Two measured reality-checks bound this from either side: Google reports a median 0.26 mL per text prompt (on-site cooling only — it excludes electricity-generation water), while Mistral's audited life-cycle analysis puts a single response at ~45 mL (full lifecycle). Our per-Wh figure sits between these because it counts on-site and off-site water but not the broader lifecycle.

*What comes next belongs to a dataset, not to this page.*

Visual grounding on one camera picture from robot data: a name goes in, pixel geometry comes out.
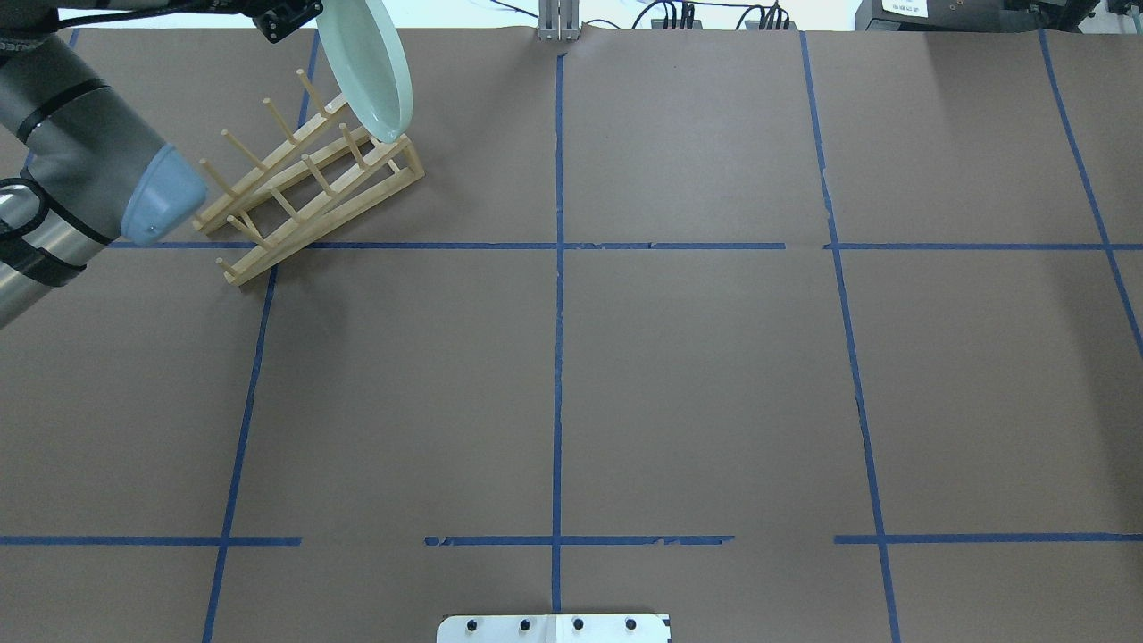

One caveat on direction: Li et al. project AI's total water volume rising sharply by 2027 (4.2–6.6 billion m³ withdrawal) — but that is driven by demand growth, not by the per-query intensity rising. The figure above is per-Wh intensity, which is not projected to increase.
Carbon
Carbon = energy × grid carbon intensity. The calculator has a Global / US grid-region toggle. It defaults to the global average (~440 g CO₂e/kWh — centred between IEA Electricity 2026 at 435 g and Ember 2026 at 458 g, both full-year 2025) because a global-audience tool shouldn't be locked to one region, and the US grid is cleaner than the world average. Switching to the US preset uses ~348 g CO₂e/kWh (EPA eGRID2023, the latest release). Your actual grid may be far cleaner or dirtier — pick the region that fits.
Uncertainty
Published energy-per-query figures vary by roughly 10×, so we present a range and headline the median. Water, PUE, and grid intensity are comparatively well-constrained, so the range is driven primarily by the energy figure.
Equivalents
Comparisons are derived from public reference figures: a smartphone charge ≈ 19 Wh and a US household ≈ 29.6 kWh/day (EPA, EIA); a US cup = 240 mL and a WaterSense 2.0-gpm shower ≈ 126 mL/s (FDA, EPA); driving ≈ 0.25 g CO₂ per metre (~400 g/mile, EPA average passenger vehicle). Note: the "Google search" comparison rests on a 2009 Google figure (~0.3 Wh) that is widely cited but dated — a modern search is roughly 7× lower. We include it because it's the most-requested comparison, with this caveat.